- Supplied data
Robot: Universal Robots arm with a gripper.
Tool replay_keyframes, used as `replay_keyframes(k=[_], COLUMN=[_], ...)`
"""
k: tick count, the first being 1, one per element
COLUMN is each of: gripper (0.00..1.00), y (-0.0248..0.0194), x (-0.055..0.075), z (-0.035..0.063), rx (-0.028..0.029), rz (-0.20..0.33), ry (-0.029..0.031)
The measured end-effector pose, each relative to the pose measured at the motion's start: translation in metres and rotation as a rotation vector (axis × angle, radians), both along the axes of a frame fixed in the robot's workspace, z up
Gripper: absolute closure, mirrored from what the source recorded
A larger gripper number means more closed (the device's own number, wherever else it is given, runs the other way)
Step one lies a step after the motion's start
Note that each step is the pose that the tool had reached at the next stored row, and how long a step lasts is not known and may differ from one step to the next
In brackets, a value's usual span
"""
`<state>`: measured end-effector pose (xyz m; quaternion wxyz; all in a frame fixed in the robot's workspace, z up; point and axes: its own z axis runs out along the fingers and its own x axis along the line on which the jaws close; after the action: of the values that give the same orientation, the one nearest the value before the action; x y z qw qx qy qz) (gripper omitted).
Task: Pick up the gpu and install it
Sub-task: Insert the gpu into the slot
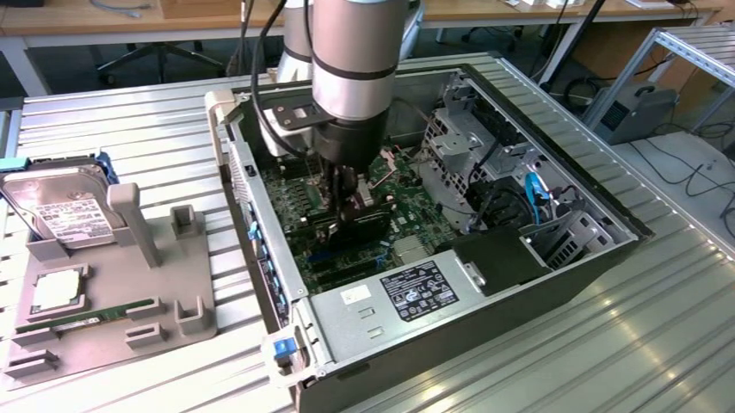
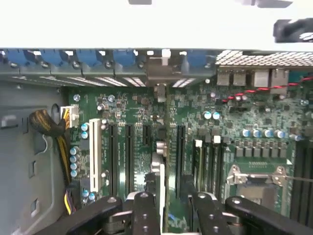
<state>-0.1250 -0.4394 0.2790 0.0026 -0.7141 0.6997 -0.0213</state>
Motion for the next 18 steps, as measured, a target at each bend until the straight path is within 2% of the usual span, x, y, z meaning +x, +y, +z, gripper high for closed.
replay_keyframes(k=[1,2,3,4,6,8,10,12,18], gripper=[0.68,0.74,0.74,0.81,0.89,0.89,0.89,0.89,0.89], y=[0.0014,0.0023,0.0026,0.0027,0.0027,0.0027,0.0027,0.0027,0.0027], x=[0.0,0.0,0.0,0.001,0.007,0.016,0.021,0.024,0.024], z=[0.001,0.0015,0.0019,0.002,0.002,0.0021,0.0021,0.0021,0.0021], rx=[-0.0024,-0.0031,-0.0037,-0.0035,-0.0035,-0.0035,-0.0036,-0.0035,-0.0035], rz=[0.0,0.0,0.0,0.0,0.0,0.0,0.0,0.0,0.0], ry=[0.0001,0.0001,0.0002,0.0005,0.0073,0.0173,0.024,0.0262,0.0264])
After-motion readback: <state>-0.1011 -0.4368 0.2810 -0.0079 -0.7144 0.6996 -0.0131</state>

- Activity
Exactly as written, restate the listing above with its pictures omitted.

- Reply to the task
Robot: Universal Robots arm with a gripper.
Tool replay_keyframes, used as `replay_keyframes(k=[_], COLUMN=[_], ...)`
"""
k: tick count, the first being 1, one per element
COLUMN is each of: gripper (0.00..1.00), y (-0.0248..0.0194), x (-0.055..0.075), z (-0.035..0.063), rx (-0.028..0.029), rz (-0.20..0.33), ry (-0.029..0.031)
The measured end-effector pose, each relative to the pose measured at the motion's start: translation in metres and rotation as a rotation vector (axis × angle, radians), both along the axes of a frame fixed in the robot's workspace, z up
Gripper: absolute closure, mirrored from what the source recorded
A larger gripper number means more closed (the device's own number, wherever else it is given, runs the other way)
Step one lies a step after the motion's start
Note that each step is the pose that the tool had reached at the next stored row, and how long a step lasts is not known and may differ from one step to the next
In brackets, a value's usual span
"""
`<state>`: measured end-effector pose (xyz m; quaternion wxyz; all in a frame fixed in the robot's workspace, z up; point and axes: its own z axis runs out along the fingers and its own x axis along the line on which the jaws close; after the action: of the values that give the same orientation, the one nearest the value before the action; x y z qw qx qy qz) (gripper omitted).
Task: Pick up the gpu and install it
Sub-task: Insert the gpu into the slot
<state>-0.1250 -0.4394 0.2790 0.0026 -0.7141 0.6997 -0.0213</state>
Motion for the next 18 steps, as measured, a target at each bend until the straight path is within 2% of the usual span, x, y, z meaning +x, +y, +z, gripper high for closed.
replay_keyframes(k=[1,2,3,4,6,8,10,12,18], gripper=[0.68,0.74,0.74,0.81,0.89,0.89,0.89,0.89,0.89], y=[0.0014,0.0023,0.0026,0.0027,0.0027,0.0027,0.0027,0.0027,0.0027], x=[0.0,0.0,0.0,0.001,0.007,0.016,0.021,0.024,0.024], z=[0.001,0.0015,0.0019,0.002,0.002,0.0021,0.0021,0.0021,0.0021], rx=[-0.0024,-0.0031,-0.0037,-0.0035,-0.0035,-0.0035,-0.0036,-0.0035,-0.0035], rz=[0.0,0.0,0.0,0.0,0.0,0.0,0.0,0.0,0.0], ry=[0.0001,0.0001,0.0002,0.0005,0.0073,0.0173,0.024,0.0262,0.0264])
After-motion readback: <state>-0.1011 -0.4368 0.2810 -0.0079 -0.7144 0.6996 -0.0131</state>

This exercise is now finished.